Whenever "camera" appears in a line, please copy that line from the data.

─── EXERCISE DATA

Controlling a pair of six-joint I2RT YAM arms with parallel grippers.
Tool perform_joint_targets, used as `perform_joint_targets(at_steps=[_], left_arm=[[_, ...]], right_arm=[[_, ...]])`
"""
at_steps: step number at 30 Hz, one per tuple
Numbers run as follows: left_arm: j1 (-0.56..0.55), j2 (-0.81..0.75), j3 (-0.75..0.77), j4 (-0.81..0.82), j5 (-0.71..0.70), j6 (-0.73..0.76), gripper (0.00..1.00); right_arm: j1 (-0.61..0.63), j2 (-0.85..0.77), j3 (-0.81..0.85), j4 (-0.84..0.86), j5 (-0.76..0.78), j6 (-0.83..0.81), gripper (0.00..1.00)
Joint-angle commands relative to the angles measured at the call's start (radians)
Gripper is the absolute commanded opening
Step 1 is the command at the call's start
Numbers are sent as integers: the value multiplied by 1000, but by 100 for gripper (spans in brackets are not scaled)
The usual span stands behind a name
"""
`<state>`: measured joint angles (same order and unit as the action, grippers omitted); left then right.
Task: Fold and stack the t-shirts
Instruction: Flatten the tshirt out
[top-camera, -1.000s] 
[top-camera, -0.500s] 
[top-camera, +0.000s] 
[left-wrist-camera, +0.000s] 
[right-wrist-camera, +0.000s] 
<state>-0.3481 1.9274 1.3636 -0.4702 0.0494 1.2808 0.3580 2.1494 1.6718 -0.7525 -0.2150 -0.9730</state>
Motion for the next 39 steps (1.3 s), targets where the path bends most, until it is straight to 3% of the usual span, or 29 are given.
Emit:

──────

COMPLETED EXERCISE:
[top-camera, -1.000s] 
[top-camera, -0.500s] 
[top-camera, +0.000s] 
[left-wrist-camera, +0.000s] 
[right-wrist-camera, +0.000s] 

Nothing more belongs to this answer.